Vivi no Recife entre 1970 e 1980. Fui pastor, professor e líder denominacional. O personagem mais importante da cidade era Dom Hélder Câmara, Arcebispo de Recife e Olinda. Somente era possível ouvi-lo pela rádio de Pernambuco nos programas da madrugada. A falta de liberdade de imprensa fez Dom Hélder desaparecer do noticiário. Vivíamos anos de ditadura militar. Para escutar Dom Helder, era preciso ir à igreja ou visitá-lo no Palácio do Bispo, onde recusou viver. Ele pernoitava no anexo de uma igreja antiga, assistido por algumas monjas. Viveu a simplicidade e a singeleza de coração.
Ainda que temido e perseguido pelos militares, que o consideravam o “Bispo Vermelho”, Dom Hélder era uma homem de paz e de oração. Era conhecido como um contemplativo madrugador em busca de comunhão com seu Deus. Sua presença tinha as marcas do Senhor. Sabia sorrir como uma criança. Era bom articulador de idéias. Via nos pobres o caminho de salvação. Não cria em assistencialismo, mas dava assistência quando não havia alternativas. Gostava de dizer: “quando presto assistência, me consideram um santo; quando questiono as causas da pobreza, me taxam de comunista”.

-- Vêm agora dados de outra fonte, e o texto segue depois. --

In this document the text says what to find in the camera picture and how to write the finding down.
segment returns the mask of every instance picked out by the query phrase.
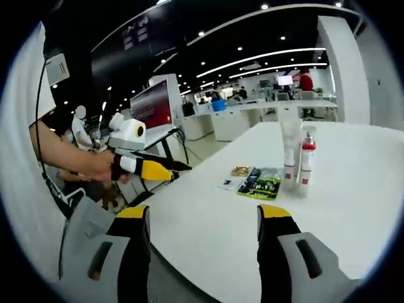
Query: person in red shirt
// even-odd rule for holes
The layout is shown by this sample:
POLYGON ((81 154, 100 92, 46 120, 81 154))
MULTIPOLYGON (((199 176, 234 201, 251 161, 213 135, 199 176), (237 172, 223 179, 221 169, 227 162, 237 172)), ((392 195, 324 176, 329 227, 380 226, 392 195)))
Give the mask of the person in red shirt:
POLYGON ((307 68, 301 69, 300 73, 301 76, 299 86, 302 89, 302 91, 304 92, 313 91, 313 81, 309 76, 309 70, 307 68))

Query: red screen
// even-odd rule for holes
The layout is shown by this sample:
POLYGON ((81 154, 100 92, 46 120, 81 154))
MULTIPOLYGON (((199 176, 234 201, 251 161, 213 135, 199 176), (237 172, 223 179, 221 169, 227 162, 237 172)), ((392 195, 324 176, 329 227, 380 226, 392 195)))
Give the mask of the red screen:
POLYGON ((142 121, 146 128, 171 124, 171 110, 167 80, 140 93, 131 99, 132 118, 142 121))

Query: blue container
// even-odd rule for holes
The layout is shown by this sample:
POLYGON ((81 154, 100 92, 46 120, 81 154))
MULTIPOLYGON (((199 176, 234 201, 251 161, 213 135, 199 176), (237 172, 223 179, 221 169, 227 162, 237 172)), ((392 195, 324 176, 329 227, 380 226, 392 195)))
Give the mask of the blue container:
POLYGON ((226 101, 224 99, 212 101, 213 111, 220 112, 221 110, 226 109, 226 101))

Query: red and white spray bottle
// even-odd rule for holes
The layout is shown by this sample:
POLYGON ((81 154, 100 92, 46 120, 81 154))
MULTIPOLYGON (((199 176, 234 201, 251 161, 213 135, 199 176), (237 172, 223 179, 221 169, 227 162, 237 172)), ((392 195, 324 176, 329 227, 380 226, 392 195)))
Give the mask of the red and white spray bottle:
POLYGON ((315 130, 315 128, 304 128, 306 135, 302 142, 302 160, 300 162, 299 176, 299 194, 301 198, 307 197, 309 185, 311 183, 314 154, 316 152, 316 142, 312 137, 315 130))

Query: red shirt
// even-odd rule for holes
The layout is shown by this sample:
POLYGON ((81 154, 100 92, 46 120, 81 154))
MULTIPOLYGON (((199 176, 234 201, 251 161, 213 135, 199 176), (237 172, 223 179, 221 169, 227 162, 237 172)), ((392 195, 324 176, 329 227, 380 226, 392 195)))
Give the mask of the red shirt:
POLYGON ((300 76, 300 88, 303 91, 313 90, 313 81, 311 80, 309 75, 304 74, 300 76))

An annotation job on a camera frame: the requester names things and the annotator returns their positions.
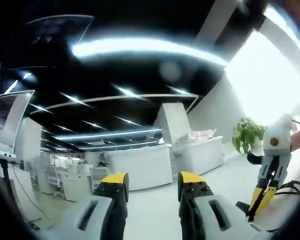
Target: black ceiling
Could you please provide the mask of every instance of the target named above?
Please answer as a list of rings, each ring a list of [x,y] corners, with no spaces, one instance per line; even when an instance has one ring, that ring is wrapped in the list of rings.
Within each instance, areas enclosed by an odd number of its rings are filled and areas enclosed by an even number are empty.
[[[263,1],[242,2],[244,7],[238,4],[210,49],[227,61],[252,28],[258,28],[262,22]],[[35,89],[31,104],[42,107],[69,102],[61,93],[81,100],[122,95],[114,86],[128,88],[136,94],[176,94],[168,87],[171,86],[202,98],[221,78],[223,67],[169,54],[113,54],[78,59],[72,54],[71,47],[79,41],[124,36],[160,38],[191,46],[214,3],[214,0],[36,0],[16,3],[2,0],[0,13],[6,12],[7,6],[13,13],[0,15],[0,76],[5,83],[1,90],[4,92],[7,85],[18,79],[14,91]],[[234,36],[236,41],[229,44]],[[180,77],[169,81],[160,74],[160,66],[165,63],[177,65],[182,74],[191,63],[198,68],[190,80]],[[31,77],[22,80],[27,72],[32,73]],[[117,118],[121,117],[146,128],[153,125],[162,103],[182,102],[188,108],[192,101],[189,97],[153,97],[148,101],[116,99],[90,102],[90,107],[80,104],[62,106],[50,109],[52,113],[30,114],[36,108],[29,106],[26,114],[53,134],[66,134],[56,125],[78,134],[101,133],[105,130],[83,121],[96,123],[107,131],[140,128]],[[45,133],[43,138],[49,141],[42,142],[47,148],[59,145],[71,148],[69,144],[55,140],[50,133]],[[119,137],[110,141],[124,144],[131,140],[140,143],[145,137]]]

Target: green plant
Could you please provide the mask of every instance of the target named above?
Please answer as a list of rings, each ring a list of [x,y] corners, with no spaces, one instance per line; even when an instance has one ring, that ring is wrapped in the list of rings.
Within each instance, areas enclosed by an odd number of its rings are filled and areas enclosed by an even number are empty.
[[[233,128],[232,144],[239,153],[241,153],[240,147],[247,153],[249,147],[254,147],[257,137],[260,141],[263,140],[265,131],[265,126],[256,124],[251,118],[241,118],[236,127]]]

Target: ceiling
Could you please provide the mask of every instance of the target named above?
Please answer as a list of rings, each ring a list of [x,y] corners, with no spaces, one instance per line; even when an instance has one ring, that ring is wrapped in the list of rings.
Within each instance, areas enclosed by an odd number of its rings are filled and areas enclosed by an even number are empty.
[[[124,51],[80,58],[72,53],[73,45],[147,37],[194,46],[230,61],[252,28],[261,25],[265,7],[263,1],[252,0],[2,0],[0,13],[7,4],[14,13],[0,16],[0,90],[3,93],[15,80],[18,84],[13,91],[35,89],[26,115],[48,131],[42,135],[41,146],[53,151],[62,146],[73,152],[82,152],[79,147],[90,146],[91,140],[69,144],[54,136],[150,129],[162,103],[180,102],[185,109],[193,108],[224,71],[224,66],[167,52]],[[31,75],[23,79],[25,73]],[[112,99],[125,96],[119,88],[156,96]],[[181,95],[176,89],[198,97]],[[94,100],[82,105],[66,96]],[[61,106],[49,112],[38,112],[35,107],[54,105]],[[160,137],[157,132],[153,139]],[[109,146],[139,144],[146,136],[95,139],[100,140]]]

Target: monitor screen
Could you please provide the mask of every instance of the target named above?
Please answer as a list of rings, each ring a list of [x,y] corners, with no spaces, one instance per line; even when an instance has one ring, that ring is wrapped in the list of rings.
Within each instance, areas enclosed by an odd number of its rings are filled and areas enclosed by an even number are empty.
[[[14,153],[17,130],[35,91],[19,91],[0,95],[0,150]]]

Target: white floor
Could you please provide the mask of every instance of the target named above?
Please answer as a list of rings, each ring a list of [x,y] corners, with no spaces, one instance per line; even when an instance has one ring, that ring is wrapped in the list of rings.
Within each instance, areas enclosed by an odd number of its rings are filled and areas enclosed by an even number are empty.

Em outra visita, o encontrei abatido, um tanto acabrunhado. Descobri que era pela morte de Dom Romero, assassinado pelos militares de El Salvador. Ele me disse que estava em pecado, e em pecado capital. Quando pedi que me explicasse sua agonia, afirmou que seu pecado era o pecado da inveja. Finalmente explicou: "como invejo Dom Romero, que foi morto enquanto celebrava a eucaristia." Santa inveja aquela. Ao recordar aquela história, lembro-me de outros bispos latino-americanos que foram profetas de Deus em nossas terras.
Uma pena que, hoje, estes bispos sejam como dinossauros em extinção. Restam uns poucos. Agora predominam os funcionários eclesiásticos a serviço de Roma. O pobre foi eclipsado. Desapareceu o profeta servidor. Apareceu o sacerdote.
O terceiro encontro se deu quando Dom Hélder havia regressado de Roma. Falava de Paulo VI, de suas depressões. Estava preocupadíssimo com a crescente secularização européia. Não sabia se era possível re-evangelizar a Europa. Ele contou-nos que, quando o Papa perguntou o que fazer, respondeu: “deixe o Estado do Vaticano e a Catedral de São Pedro. Vá viver como um pobre numa igreja singela, num bairro marginalizado, e a Europa perguntará pelo evangelho outra vez”.
Como pastor batista, li os poemas de Dom Hélder. Inspirei-me em sua vida e missão. Invejava sua vida de oração. O vi marcado com a realidade do Cristo. A lamentar somente que um novo Papa, desprezando os avanços de reforma e de ecumenismo do Vaticano II, tenha revertido o trabalho evangelizador de Dom Hélder. Hoje, Dom Hélder ainda é um paradigma daquilo que a Igreja pode vir a ser. Recordar é fazer acontecer.
Manfred Grellert, pastor batista e diretor de formação cristã da Visão Mundial Internacional.